We do not ask performance to be anything other than the multi-faceted, slippery beast that it is, or to justify itself on any other terms than its own. We place it at the forefront and allow it to shape, mold, smash, imprint, and catalyze – we unleash its potential in the visual arts context and attempt to understand how it can affect and be affected by time and place.
Choreographer and performer Benoît Lachambre has the unique ability to dream bodies in ways that surpass the boldest of imaginations and the most typical of associations. In his performances bodies appear, recognizable at first in form and articulation, then through a slight shift in presence, a release in muscle tension, the deepening of the gaze, or the reorganization of modality they begin to transform. They can make the room expand and contract and trick perception into believing down is up and up is down. The audience is captured in a vibratory space of subtle and extreme shifts that are hard to categorize, but are held together by a softness of expression that opens up for collective and kinetic dreaming.
I first encountered Lachambre’s work as a dancer in 2010 during the creation of JJ’s voices at Cullbergbaletten, where we embodied the emotional and dynamic shifts in Janis Joplin’s songs and voice in a one hour and twenty minute stage performance. Since then, Lachambre has remained unafraid and radical in his commitment to reformulating and transforming his artistic practice with an acute attention to the ethics of inviting the public into his works. This includes a natural shift from the traditional theater to other spaces, including museums and galleries, where he experiments with duration and audience engagement.

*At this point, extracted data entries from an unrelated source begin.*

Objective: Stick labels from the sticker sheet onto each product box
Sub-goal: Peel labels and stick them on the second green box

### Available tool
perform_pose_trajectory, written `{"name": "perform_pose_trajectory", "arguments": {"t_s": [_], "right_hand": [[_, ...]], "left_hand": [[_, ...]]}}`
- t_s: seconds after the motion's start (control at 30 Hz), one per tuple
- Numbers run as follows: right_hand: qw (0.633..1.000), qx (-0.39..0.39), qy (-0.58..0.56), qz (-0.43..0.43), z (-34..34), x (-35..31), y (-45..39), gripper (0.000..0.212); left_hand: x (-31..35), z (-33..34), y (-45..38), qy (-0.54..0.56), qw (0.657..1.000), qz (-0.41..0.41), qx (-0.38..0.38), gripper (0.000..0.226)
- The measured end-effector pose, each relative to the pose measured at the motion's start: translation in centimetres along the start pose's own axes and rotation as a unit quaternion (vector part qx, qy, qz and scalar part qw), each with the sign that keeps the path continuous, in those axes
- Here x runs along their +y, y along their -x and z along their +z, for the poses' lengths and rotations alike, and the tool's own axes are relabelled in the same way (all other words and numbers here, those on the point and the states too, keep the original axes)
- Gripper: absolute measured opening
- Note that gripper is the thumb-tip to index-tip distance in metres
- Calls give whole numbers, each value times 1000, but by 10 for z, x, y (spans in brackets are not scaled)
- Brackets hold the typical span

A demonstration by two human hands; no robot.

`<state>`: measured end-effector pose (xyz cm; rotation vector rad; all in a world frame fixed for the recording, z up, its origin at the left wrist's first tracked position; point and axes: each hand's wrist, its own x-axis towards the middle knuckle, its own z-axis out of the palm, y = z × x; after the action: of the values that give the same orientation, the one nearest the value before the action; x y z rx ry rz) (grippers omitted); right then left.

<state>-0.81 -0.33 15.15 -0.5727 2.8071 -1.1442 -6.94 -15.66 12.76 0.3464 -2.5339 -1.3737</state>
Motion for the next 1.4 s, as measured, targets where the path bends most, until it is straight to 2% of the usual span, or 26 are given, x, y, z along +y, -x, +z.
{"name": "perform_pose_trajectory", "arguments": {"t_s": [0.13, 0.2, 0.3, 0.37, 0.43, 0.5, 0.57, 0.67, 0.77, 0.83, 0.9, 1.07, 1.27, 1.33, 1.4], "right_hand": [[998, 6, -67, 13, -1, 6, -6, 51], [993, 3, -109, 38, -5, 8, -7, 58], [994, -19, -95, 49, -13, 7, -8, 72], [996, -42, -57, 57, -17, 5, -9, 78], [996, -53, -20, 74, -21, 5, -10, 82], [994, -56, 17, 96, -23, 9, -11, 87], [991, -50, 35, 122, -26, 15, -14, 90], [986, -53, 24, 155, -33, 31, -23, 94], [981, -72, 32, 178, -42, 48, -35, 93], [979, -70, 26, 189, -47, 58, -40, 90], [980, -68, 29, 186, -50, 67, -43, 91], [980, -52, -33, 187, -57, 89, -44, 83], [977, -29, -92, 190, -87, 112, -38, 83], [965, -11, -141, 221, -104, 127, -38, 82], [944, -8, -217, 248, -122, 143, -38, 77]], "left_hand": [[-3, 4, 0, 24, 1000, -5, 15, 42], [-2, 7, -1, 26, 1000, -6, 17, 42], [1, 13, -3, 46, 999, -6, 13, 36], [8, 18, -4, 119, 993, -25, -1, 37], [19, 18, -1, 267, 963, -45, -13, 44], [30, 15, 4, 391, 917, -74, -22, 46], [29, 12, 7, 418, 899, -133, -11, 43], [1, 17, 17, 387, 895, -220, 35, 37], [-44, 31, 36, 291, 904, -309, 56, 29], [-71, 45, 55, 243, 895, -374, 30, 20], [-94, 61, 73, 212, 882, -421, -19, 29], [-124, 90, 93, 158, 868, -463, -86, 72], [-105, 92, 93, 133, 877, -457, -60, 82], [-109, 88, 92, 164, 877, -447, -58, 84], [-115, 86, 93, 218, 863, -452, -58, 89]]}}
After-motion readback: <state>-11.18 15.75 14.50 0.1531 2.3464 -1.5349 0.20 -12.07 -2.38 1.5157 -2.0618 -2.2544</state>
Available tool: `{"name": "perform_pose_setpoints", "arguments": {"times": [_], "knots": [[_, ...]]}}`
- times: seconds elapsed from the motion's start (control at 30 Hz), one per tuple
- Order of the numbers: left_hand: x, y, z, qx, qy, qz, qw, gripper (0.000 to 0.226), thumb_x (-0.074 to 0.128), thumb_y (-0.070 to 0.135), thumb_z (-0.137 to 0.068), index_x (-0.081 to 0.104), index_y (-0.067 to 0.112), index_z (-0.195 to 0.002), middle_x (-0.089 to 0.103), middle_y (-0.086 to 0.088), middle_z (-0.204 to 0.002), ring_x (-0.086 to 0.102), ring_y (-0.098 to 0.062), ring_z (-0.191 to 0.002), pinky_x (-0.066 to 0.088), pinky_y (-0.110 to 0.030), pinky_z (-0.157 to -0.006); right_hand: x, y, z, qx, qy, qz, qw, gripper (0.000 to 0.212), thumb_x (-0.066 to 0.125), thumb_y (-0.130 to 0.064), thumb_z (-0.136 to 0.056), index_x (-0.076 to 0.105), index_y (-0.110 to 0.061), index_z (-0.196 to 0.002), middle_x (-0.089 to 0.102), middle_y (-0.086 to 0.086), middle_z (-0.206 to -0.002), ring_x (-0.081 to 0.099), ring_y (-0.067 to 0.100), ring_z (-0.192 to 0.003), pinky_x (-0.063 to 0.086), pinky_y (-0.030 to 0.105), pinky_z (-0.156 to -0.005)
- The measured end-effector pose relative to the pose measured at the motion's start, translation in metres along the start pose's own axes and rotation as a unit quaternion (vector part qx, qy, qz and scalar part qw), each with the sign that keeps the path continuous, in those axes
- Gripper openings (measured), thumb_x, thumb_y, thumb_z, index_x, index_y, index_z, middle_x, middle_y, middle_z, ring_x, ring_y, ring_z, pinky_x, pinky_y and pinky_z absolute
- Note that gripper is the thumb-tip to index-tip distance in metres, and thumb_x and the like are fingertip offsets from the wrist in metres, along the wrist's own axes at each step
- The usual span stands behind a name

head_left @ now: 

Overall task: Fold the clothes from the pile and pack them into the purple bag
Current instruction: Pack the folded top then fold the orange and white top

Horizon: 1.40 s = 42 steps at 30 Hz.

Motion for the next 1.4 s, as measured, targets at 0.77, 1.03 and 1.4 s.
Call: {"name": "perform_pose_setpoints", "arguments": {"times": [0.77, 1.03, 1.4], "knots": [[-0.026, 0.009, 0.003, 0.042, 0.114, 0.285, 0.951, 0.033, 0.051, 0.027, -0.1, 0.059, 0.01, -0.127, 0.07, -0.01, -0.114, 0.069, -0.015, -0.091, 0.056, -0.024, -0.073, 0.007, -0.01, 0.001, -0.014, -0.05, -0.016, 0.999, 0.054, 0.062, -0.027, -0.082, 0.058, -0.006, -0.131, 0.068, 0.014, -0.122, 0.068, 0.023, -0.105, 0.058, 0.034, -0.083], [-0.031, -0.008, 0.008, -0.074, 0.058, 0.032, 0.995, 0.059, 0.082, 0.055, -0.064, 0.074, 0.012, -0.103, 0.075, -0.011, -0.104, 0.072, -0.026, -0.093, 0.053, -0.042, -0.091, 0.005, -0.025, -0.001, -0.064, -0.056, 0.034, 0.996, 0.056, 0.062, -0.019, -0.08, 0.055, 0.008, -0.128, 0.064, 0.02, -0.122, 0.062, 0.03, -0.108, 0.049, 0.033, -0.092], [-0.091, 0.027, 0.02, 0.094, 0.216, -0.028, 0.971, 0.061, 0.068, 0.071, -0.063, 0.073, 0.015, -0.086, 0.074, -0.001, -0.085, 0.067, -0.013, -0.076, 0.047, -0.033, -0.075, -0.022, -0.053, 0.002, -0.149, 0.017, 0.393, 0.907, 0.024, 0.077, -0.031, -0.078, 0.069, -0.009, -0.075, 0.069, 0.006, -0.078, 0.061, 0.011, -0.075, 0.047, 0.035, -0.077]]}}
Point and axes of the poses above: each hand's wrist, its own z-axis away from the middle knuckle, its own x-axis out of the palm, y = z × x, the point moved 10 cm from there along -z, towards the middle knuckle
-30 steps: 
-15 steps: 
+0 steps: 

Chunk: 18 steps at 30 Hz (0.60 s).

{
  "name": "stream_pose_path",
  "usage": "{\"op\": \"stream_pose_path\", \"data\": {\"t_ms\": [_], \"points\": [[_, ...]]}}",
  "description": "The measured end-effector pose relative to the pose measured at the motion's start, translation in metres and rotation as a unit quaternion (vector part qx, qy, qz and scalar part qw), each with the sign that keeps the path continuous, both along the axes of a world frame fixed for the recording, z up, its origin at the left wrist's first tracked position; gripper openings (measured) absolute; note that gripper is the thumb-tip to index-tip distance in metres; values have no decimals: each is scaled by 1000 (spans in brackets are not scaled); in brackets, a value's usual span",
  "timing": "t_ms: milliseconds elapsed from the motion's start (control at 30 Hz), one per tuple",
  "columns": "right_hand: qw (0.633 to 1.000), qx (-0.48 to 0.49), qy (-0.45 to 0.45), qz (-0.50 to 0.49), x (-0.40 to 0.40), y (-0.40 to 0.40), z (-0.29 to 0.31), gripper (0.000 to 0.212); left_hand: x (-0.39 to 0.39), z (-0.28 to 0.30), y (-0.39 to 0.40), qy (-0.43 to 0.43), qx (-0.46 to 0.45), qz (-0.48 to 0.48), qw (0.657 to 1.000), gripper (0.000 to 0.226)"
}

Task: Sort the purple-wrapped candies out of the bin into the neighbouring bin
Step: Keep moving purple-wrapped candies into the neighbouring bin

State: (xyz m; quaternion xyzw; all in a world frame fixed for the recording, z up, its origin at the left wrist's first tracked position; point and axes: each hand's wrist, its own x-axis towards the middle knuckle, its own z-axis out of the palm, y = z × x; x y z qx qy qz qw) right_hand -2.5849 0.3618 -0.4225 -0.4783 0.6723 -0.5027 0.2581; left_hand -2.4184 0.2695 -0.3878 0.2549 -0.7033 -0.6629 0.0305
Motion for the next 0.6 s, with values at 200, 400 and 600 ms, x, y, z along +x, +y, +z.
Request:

If you walk into the Konsthall at Wanås in July you will meet three performers engaged in the fabrication of ambulatory spaces. Through meticulous floor and wall taping, they map out vectors of movement, sketching a multicolored, theatrical cartography that unfolds slowly over one month. The adhesive drawings come to life, influenced by the audience’s presence and movement. They constitute a visible memory of the actions it took to make them and the people who have passed through them. You can view the work from above, on the floor, or in motion guided by the performers. What you see in the beginning will have transformed completely by the end.
– Rachel Tess, associate curator dance
Fluid Grounds is the second part of a triptych that began with Lifeguard (a solo created and performed by Lachambre in 2016). The work is produced by Par B.L.eux and Sophie Corriveau in coproduction with Agora de la danse, Festival TransAmériques and Charleroi Danse.